TASK OBJECTIVE:
Check every line of the material below for the string "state", and return the ones that have it.

GIVEN MATERIAL:
================================

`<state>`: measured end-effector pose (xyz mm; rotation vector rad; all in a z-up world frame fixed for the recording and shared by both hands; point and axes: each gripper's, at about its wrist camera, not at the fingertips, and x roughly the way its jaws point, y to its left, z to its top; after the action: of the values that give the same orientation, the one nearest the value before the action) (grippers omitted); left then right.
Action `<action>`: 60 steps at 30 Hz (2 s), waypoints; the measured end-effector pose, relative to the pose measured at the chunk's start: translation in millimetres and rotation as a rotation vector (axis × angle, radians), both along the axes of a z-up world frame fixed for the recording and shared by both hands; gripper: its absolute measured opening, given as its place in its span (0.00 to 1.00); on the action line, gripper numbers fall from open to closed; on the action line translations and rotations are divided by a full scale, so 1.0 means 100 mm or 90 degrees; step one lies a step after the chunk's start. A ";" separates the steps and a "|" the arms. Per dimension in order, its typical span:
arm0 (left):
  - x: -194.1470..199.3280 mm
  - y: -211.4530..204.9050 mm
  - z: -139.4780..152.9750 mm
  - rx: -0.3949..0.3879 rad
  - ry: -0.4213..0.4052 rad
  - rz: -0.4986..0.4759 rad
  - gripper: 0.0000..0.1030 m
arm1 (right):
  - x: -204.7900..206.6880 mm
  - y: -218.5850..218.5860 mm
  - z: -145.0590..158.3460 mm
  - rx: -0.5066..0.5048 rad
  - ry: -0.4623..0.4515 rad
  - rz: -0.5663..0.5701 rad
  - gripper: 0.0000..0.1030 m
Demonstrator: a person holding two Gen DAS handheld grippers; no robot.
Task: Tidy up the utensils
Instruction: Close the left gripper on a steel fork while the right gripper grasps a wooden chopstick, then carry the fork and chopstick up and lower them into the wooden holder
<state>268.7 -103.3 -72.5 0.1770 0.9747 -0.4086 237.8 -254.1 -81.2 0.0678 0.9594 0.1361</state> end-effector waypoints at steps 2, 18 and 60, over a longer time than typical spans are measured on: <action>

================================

ANSWER SECTION:
`<state>`: measured end-effector pose (xyz mm; rotation vector rad; all in a z-up world frame fixed for the recording and shared by both hands; point and axes: each gripper's, at about its wrist camera, not at the fingertips, and x roughly the way its jaws point, y to its left, z to its top; after the action: of the values that give the same orientation, the one nearest the value before the action) (grippers omitted); left then right.
<state>268.7 -103.3 -72.5 0.1770 0.9747 -0.4086 237.8 -254.1 -81.2 0.0678 0.9594 0.1361</state> end-effector waypoints at steps 2, 18 and 60, over a longer time than typical spans are measured on: <action>

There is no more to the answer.